21 En het geschiedde, toen al het volk gedoopt werd, en Jezus ook gedoopt was, en bad, dat de hemel geopend werd;
22 En dat de Heilige Geest op Hem nederdaalde, in lichamelijke gedaante, gelijk een duif; en dat er een stem geschiedde uit den hemel, zeggende: Gij zijt Mijn geliefde Zoon, in U heb Ik Mijn welbehagen!

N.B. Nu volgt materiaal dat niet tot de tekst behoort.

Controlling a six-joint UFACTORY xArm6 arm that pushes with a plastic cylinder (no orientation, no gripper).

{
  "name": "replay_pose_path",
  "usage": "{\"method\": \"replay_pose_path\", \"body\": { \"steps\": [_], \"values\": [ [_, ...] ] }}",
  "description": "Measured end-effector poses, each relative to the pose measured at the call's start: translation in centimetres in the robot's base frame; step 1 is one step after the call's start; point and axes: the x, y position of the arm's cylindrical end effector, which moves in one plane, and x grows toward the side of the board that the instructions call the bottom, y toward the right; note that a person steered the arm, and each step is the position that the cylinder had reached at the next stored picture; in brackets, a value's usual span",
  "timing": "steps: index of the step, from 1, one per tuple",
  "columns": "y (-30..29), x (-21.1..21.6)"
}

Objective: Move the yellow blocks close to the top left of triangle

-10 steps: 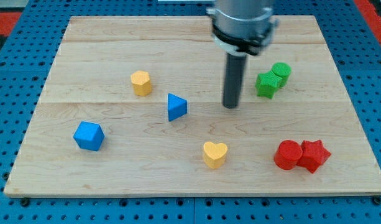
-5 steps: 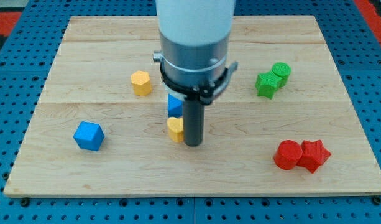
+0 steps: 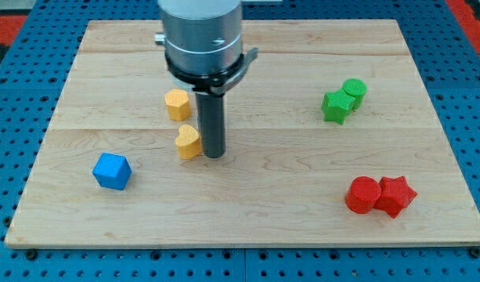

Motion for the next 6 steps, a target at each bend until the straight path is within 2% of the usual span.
{"method": "replay_pose_path", "body": {
  "steps": [2, 3, 4, 6],
  "values": [
    [-4.8, 0.0],
    [-5.2, 1.0],
    [-7.1, -0.2],
    [-7.0, -5.4]
  ]
}}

23 En Hij, Jezus, begon omtrent dertig jaren oud te wezen, zijnde (alzo men meende) de zoon van Jozef, den zoon van Heli,
24 Den zoon van Matthat, den zoon van Levi, den zoon van Melchi, den zoon van Janna, den zoon van Jozef,
25 Den zoon van Mattathias, den zoon van Amos, den zoon van Naum, den zoon van Esli, den zoon van Naggai,
26 Den zoon van Maath, den zoon van Mattathias, den zoon van Semei, den zoon van Jozef, den zoon van Juda,
27 Den zoon van Johannes, den zoon van Rhesa, den zoon van Zorobabel, den zoon van Salathiel, den zoon van Neri,
28 Den zoon van Melchi, den zoon van Addi, den zoon van Kosam, den zoon van Elmodam, den zoon van Er,
29 Den zoon van Joses, den zoon van Eliezer, den zoon van Jorim, den zoon van Matthat, den zoon van Levi,
30 Den zoon van Simeon, den zoon van Juda, den zoon van Jozef, den zoon van Jonan, den zoon van Eljakim,
31 Den zoon van Meleas, den zoon van Mainan, den zoon van Mattatha, den zoon van Nathan, den zoon van David,
32 Den zoon van Jesse, den zoon van Obed, den zoon van Booz, den zoon van Salmon, den zoon van Nahasson,
33 Den zoon van Aminadab, den zoon van Aram, den zoon van Esrom, den zoon van Fares, den zoon van Juda,
34 Den zoon van Jakob, den zoon van Izak, den zoon van Abraham, den zoon van Thara, den zoon van Nachor,
35 Den zoon van Saruch, den zoon van Ragau, den zoon van Falek, den zoon van Heber, den zoon van Sala,
36 Den zoon van Kainan, den zoon van Arfaxad, den zoon van Sem, den zoon van Noe, den zoon van Lamech,
37 Den zoon van Mathusala, den zoon van Enoch, den zoon van Jared, den zoon van Malaleel, den zoon van Kainan,
38 Den zoon van Enos, den zoon van Seth, den zoon van Adam, den zoon van God.